When it becomes available via open-source in the summer of 2016, the software will include:

  • embeddable direct 3D visualization provided by Pixar’s modern GPU renderer, Hydra
  • plugins for several key VFX DCCs
  • comprehensive documentation, tutorials, and complete python bindings

What does this mean for indie game developers? As Guido Quaroni, Pixar’s VP of software R&D explained:

“One of the key aspects of Pixar’s pipeline is the ability for hundreds of artists to operate simultaneously on the same collections of assets in different contexts, using separate ‘layers’ of data that are composited together at various production stages.

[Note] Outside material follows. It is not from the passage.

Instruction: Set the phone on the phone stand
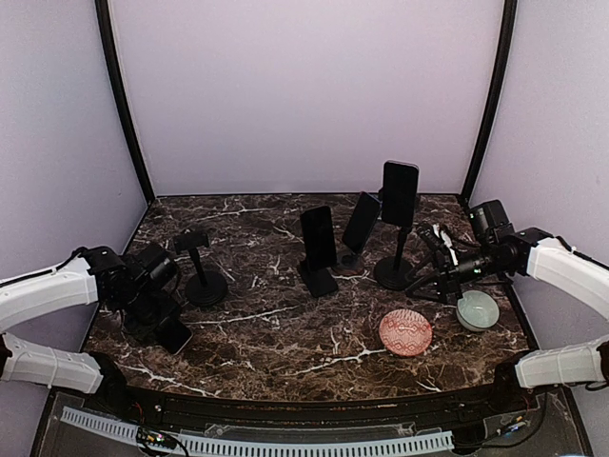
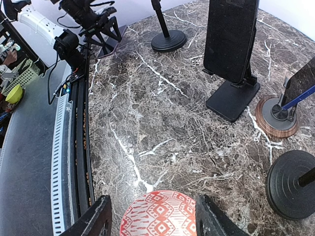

USD generalizes these concepts in an attempt to make them available to any DCC application.”

The studio that brought you some of your favorite animated movies wants animators and game developers to have the same technology to make the games you play great – enter open-source USD.

What’s that in plain English? It means that developers will be able to have multiple users that operate the same assets at the same time, even when those users are utilizing different digital content creation tools. It also allows developers to access these assets remotely, meaning that all members of a team need not be in the same physical studio at the same time – a strong advantage for small developers who want to expand their teams but have limited resources.

This isn’t the first time Pixar’s made one of their tools open-source, either; just last year, their Renderman tool, used to render complex 3D images, was made free to non-commercial users.

Want to know more about Universal Scene Description? Visit their site here.

We’re excited to see what indie developers do with this new software. What about you? Let us know in the comments!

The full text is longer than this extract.